Aim of the exercise: When you reach the line with "Controlling a six-joint" in the data below, begin printing lines exactly, and stop once the line with "Re: image 1" has been printed.

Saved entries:
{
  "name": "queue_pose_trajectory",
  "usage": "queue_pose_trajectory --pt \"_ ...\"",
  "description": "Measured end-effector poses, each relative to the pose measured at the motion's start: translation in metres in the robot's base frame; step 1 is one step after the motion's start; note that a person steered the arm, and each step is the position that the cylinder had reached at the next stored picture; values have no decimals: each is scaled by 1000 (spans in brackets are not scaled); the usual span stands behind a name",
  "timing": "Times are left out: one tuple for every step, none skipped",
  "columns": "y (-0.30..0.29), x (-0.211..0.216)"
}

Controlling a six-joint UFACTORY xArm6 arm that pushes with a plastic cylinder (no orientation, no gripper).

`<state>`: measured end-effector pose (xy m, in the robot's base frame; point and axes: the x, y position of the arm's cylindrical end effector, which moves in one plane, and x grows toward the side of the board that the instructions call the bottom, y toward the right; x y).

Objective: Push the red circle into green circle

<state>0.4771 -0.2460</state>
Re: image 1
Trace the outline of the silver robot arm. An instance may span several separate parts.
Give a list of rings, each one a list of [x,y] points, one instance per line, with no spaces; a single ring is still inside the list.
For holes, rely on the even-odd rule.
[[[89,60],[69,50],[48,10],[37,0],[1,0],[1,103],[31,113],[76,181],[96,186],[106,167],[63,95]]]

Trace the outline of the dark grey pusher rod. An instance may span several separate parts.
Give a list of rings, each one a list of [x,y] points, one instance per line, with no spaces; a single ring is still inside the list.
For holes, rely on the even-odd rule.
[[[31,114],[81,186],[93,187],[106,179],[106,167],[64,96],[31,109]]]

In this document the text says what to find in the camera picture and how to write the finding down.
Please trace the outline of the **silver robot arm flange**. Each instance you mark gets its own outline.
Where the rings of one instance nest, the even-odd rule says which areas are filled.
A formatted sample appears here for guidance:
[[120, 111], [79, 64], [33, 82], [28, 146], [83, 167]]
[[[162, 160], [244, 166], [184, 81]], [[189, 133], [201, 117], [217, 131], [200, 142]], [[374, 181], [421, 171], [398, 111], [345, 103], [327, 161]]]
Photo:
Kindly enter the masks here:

Solution for this exercise:
Controlling a six-joint UFACTORY xArm6 arm that pushes with a plastic cylinder (no orientation, no gripper).

`<state>`: measured end-effector pose (xy m, in the robot's base frame; point and axes: the x, y position of the arm's cylindrical end effector, which moves in one plane, and x grows toward the side of the board that the instructions call the bottom, y toward the right; x y).

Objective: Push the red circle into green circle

<state>0.4771 -0.2460</state>
Re: image 1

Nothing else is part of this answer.